Washington’ın amacı 2006’ya kadar Irak’ta güvenliği, meşru demokratik yollarla sağlamaktı. Ancak çark istediği gibi dönmedi ve durum tamamiyle değişti. Bu sefer de Washington anti- demokratik yollar denemeye başladı.

 

Nuri Maliki hükümetinin Sünniler’e kötü davranmasına izin vererek, bu mezhebin mensuplarının 2011 yılından itibaren hükümete karşı tavır almasına neden oldu.

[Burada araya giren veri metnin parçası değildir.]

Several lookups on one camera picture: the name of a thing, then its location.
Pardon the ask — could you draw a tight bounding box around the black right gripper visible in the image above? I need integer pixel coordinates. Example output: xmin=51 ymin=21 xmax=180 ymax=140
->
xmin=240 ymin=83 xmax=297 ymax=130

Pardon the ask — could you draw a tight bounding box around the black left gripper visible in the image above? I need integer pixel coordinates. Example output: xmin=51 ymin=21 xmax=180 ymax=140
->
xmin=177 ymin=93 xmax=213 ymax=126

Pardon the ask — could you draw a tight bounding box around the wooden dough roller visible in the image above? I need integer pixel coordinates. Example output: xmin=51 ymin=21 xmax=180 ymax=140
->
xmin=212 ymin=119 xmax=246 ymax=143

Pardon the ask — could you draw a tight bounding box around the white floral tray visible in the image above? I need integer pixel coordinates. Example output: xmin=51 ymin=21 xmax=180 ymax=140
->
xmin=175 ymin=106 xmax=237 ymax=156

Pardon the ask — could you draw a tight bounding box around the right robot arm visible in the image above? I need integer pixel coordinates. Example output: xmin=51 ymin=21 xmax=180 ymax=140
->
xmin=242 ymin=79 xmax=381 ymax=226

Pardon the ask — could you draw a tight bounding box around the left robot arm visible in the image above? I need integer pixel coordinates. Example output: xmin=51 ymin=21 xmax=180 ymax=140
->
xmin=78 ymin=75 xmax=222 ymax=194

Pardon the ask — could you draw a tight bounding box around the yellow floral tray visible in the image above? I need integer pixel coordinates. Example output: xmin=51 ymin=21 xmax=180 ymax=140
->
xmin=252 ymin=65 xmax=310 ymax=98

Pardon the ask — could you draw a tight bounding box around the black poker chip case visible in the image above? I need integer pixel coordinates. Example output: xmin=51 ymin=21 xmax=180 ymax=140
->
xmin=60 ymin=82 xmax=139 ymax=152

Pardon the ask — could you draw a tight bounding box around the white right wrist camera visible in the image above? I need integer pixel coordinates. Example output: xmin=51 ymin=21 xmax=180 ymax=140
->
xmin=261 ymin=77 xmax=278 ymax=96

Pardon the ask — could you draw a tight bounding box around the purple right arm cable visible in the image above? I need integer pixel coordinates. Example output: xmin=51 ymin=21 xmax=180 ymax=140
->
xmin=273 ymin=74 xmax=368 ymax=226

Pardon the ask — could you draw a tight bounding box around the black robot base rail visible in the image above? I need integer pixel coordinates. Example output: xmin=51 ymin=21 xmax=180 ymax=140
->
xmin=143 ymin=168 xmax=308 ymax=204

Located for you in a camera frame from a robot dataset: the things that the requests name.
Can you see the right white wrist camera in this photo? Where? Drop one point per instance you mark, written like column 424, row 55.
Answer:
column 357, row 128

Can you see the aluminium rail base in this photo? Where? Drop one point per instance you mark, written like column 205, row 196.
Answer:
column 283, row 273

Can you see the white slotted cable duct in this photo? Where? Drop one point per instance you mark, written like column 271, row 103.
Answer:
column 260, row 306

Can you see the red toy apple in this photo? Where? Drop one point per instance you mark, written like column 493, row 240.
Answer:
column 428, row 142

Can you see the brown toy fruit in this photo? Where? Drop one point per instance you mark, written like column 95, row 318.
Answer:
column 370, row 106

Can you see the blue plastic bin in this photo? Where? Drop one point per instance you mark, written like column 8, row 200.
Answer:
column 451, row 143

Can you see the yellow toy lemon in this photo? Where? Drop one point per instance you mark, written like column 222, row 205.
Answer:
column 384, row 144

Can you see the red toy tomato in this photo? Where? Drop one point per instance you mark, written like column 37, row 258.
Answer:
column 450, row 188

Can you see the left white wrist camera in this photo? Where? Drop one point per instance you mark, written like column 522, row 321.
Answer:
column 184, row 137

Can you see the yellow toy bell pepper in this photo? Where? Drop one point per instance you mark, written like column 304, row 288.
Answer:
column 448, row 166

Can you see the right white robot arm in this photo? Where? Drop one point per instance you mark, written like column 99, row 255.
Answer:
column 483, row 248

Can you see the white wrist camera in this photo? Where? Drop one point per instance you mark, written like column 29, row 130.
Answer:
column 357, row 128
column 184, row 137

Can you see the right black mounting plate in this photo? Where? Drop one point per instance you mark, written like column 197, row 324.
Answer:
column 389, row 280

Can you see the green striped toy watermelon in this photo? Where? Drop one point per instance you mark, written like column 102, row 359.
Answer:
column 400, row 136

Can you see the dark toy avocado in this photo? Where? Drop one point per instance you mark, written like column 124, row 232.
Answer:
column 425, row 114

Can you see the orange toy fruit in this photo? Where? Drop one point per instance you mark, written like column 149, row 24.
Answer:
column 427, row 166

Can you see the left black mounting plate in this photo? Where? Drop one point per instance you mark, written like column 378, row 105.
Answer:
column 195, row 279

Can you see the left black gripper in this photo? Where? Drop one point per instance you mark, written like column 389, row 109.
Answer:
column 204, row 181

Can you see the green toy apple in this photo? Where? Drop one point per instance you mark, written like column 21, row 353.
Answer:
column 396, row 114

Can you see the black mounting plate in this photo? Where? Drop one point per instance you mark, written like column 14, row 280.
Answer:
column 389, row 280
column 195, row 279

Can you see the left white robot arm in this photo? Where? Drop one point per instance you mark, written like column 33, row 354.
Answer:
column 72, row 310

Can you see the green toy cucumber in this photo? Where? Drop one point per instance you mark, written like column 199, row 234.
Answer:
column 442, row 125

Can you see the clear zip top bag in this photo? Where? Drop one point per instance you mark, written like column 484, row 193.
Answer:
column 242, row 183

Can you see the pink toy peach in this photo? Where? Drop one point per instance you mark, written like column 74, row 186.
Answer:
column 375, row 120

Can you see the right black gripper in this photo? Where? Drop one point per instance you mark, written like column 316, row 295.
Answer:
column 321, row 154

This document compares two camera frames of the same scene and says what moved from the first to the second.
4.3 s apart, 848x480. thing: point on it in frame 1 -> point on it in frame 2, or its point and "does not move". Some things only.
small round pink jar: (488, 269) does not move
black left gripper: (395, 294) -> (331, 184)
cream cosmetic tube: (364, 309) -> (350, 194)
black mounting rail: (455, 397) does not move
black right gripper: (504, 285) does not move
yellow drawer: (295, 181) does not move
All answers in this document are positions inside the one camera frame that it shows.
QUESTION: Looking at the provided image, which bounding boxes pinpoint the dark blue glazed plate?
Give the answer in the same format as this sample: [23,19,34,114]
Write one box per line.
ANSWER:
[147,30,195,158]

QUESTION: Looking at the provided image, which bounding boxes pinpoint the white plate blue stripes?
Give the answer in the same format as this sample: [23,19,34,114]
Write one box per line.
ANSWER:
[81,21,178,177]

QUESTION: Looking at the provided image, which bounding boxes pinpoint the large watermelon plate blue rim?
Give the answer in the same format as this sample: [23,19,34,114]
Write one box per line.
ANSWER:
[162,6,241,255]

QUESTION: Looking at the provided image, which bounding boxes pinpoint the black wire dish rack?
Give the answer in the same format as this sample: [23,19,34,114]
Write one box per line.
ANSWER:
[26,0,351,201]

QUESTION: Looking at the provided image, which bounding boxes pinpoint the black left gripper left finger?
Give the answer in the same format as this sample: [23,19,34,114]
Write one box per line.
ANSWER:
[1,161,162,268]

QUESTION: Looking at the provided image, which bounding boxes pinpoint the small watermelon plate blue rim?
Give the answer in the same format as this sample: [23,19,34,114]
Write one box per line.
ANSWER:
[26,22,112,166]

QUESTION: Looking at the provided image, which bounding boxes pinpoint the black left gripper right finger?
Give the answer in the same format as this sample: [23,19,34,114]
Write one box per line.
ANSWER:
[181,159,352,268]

Sünni aşiretler silahlanma yolunu seçti.

 

Mukteda es-Sadr ise son zamanlarda hükümet idaresinde etkin ve söz sahibi olmak için, Sünni - Şii tartışmalarının içinde olmadığını, yönetimdeki yolsuzluklara karşı savaştığını göstermeye çalışıyor.

 

Şiiler’in dini lideri Ayetullah Sistani ise 2015’te başlayan gösterilerin dışında olduğunu ve kendini hayır işlerine adadığını duyurmuştu.

 

Washington ne yapacak?

 

Washington Irak’ın dağılmasına istemiyor.

 

Şu açık ki, ABD, Suriye savaşı ve IŞİD bitinceye kadar Ortadoğu’da köklü bir değişime izin vermeyecek.

 

Bunların yanısıra Washington kendi yönetimi altında Sadr’ın “büyük ağabey” olmasına da izin veriyor.

 

Böylece Irak ABD’ye bağımlı kalıyor.

 

Ayrıca, Iraklı güçlerin Sadr gibi bir gruptan korkmasına da neden olunuyor.

 

Aslında Suudi Arabistan ve Türkiye gibi Sünni ülkelere karşı da denge siyaseti bu süreçte uygulanıyor diyebiliriz.

 

Kürtler’in ise bu sürecin başından beri reform adı altında Irak’ın parçalanması süreci olduğunun farkında olması gerekiyor.

 

Ancak Kürtler bir olmadıktan sonra Bağdat’ın yıkılmasıyla pek birşey değişmeyecektir.